8.3. Shader Debugging

Shader development tools are in their infancy, so debugging shaders can be a difficult task. Here are a few practical tips that may be helpful as you try to debug your shaders.

8.3.1. Use the Vertex Shader Output

To determine whether vertex shader code is behaving as expected, you can use conditionals to test intermediate values to see if a value is something unexpected. If it is, you can modify one of the shader's output values so that a visually distinct change occurs.
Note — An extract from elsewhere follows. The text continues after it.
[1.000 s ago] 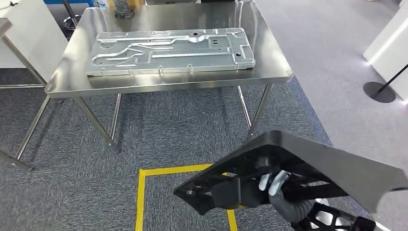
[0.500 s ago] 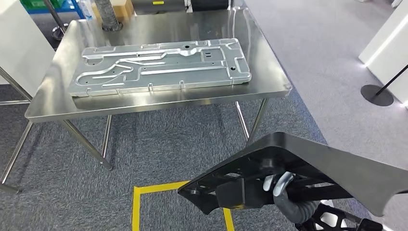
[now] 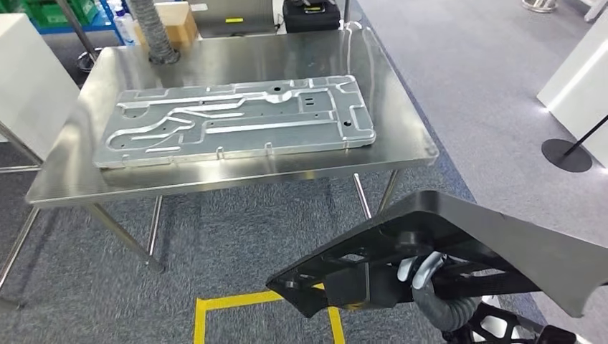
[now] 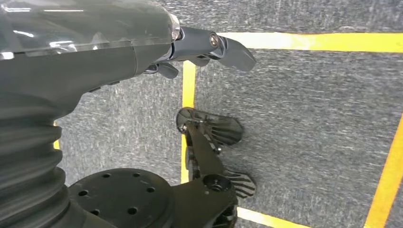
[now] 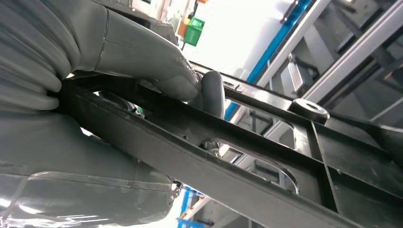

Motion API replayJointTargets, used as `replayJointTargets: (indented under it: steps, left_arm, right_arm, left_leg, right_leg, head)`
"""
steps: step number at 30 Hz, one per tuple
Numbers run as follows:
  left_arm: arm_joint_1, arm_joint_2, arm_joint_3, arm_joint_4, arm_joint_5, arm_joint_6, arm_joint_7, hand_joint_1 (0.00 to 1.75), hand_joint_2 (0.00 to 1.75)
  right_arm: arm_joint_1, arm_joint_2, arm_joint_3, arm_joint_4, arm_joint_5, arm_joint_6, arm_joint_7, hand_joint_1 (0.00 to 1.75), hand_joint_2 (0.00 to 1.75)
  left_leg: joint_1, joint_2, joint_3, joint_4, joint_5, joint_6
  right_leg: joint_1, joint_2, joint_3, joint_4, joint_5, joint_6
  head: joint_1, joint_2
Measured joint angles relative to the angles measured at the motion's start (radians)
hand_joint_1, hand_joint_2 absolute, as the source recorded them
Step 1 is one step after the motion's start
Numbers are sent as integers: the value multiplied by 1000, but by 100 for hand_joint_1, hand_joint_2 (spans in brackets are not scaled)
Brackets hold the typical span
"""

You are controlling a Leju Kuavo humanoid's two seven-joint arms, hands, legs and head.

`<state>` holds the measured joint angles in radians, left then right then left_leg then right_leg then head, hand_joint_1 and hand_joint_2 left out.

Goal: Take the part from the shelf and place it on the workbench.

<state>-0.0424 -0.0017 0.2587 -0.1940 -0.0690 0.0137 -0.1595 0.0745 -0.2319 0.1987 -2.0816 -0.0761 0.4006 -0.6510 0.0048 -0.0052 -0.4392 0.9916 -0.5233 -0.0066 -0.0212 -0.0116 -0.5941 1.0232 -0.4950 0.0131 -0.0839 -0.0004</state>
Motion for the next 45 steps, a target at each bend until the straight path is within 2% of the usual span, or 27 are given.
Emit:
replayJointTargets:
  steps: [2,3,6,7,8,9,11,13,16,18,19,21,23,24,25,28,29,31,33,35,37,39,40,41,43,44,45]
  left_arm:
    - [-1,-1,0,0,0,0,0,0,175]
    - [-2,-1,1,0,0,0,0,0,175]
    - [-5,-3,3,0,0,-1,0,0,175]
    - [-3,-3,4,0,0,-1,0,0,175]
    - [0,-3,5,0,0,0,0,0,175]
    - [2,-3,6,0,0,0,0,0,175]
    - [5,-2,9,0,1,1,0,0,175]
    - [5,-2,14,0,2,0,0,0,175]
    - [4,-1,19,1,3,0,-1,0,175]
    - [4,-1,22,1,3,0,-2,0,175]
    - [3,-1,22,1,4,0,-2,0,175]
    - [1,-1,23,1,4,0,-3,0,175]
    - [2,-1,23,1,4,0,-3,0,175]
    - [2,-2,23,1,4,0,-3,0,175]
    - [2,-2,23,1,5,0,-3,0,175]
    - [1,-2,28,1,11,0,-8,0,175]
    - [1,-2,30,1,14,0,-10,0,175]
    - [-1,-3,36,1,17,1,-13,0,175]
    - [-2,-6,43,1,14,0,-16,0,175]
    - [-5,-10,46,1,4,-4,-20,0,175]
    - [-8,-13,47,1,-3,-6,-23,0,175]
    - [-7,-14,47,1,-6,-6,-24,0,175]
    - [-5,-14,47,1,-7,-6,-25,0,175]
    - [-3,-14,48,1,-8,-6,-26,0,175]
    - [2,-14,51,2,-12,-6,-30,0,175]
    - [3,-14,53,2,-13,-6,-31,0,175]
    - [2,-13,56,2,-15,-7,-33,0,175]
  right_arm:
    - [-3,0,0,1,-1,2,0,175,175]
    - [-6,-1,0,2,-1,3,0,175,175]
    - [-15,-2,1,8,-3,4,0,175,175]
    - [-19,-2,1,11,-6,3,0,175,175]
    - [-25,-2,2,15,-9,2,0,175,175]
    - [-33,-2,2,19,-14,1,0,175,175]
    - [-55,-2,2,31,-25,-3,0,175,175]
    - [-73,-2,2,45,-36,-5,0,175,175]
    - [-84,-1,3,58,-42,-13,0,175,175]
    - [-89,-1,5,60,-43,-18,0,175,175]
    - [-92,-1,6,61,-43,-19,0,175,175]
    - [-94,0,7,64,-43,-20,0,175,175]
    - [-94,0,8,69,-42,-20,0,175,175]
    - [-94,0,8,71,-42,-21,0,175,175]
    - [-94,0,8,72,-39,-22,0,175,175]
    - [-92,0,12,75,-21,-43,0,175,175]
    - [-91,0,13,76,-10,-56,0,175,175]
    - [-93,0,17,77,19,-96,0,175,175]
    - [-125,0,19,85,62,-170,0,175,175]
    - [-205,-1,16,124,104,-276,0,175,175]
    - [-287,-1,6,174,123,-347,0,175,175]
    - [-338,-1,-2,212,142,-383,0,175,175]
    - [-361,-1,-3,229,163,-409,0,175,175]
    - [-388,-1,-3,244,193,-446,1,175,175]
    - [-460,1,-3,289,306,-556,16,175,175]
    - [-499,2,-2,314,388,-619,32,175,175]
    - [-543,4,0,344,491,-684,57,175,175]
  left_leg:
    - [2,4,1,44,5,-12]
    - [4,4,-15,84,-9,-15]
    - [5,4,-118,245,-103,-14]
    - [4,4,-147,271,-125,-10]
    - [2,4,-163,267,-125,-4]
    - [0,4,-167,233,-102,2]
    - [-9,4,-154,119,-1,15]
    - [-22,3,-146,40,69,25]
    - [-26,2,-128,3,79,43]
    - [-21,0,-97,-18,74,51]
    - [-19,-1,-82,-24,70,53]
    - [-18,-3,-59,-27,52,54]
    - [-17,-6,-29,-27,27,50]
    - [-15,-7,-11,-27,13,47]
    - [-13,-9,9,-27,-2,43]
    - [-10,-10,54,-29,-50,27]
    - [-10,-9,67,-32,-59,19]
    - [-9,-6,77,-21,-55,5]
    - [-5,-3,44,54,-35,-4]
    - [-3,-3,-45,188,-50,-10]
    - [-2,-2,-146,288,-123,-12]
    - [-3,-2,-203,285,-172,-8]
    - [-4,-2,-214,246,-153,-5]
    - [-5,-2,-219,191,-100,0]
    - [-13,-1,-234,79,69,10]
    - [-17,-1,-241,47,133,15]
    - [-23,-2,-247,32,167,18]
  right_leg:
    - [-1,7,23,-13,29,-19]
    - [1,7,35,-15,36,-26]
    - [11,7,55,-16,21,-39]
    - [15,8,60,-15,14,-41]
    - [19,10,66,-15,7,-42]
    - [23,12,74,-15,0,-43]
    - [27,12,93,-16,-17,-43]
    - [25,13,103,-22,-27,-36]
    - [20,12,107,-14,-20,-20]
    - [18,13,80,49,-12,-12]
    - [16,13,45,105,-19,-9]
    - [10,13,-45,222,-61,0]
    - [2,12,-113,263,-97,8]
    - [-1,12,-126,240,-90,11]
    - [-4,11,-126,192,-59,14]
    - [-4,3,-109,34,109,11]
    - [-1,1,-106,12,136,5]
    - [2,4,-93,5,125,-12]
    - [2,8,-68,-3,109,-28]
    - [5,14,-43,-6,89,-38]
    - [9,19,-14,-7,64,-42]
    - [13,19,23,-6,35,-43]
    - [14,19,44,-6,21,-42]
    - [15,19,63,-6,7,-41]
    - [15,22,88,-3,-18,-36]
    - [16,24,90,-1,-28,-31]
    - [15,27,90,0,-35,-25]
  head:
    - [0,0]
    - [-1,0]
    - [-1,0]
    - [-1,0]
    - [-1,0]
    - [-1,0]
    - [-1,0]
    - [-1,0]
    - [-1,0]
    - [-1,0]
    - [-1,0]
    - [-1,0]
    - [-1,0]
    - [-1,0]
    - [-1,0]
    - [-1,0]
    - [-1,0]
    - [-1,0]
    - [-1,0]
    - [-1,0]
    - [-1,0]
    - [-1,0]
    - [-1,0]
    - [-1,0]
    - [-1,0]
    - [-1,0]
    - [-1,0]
For instance, if you think that the value foo should never be greater than 5.0, you can set the color values that are being passed to the fragment shader to black or pink or neon green if the value of foo exceeds 5.0. If that's not distinctive enough and you've already computed the transformed homogeneous position, you can do something like this:

if (foo > 5.0)
     gl_Position += 1.0;

This code adds 1 to each component of the transformed position for which foo was greater than 5. When it is executed, you should see the object shift on the screen. With this approach, you can systematically check your assumptions about the intermediate values being generated by the vertex shader.

8.3.2. Use the Fragment Shader Output

Fragment shaders can produce a fragment color, a fragment depth, or an array of fragment data values. You can use the discard keyword to prevent the computed fragment value from updating the frame buffer. The depth value may not be helpful during debugging, but you can either color-code your fragment colors or use the discard keyword to discard fragments with certain qualities. These techniques provide you with visual feedback about what's going on within the shader.

For instance, if you're not quite sure if your 2D texture coordinates span the whole range from 0 to 1.0, you could put an if test in the shader and discard fragments with certain qualities. You can discard all the fragments for which both s and t texture coordinates are greater than 0.5 or for which either coordinate is greater than 0.99, and so on. The model will be drawn with "missing" pixels where fragments were discarded. The discard keyword is quite useful because it can appear anywhere in a fragment shader. You can put the discard statement near the beginning of a complex fragment shader and gradually move it down in the code as you verify that things are working properly.

Similarly, you can assign values to gl_FragColor that convey debugging information. If you have a mathematical function in your shader that is expected to range from [0,1] and average 0.5, you can assign solid green to gl_FragColor if the value is less than 0, solid red if it is between 0 and 0.5, solid blue if it is between 0.5 and 1.0, and solid white if it is greater than 1.0. This kind of debugging information can quickly tell you whether a certain computation is going astray.

8.3.3. Use Simple Geometry

For debugging texture computations, it may be useful to render a single large rectangle with identity matrices for the modeling, viewing, and projection matrices and to look carefully at what is occurring. Use a distinct texture image, for example, color bars or a grayscale ramp, so that you can visually verify that the texturing operation is occurring as you expect it to.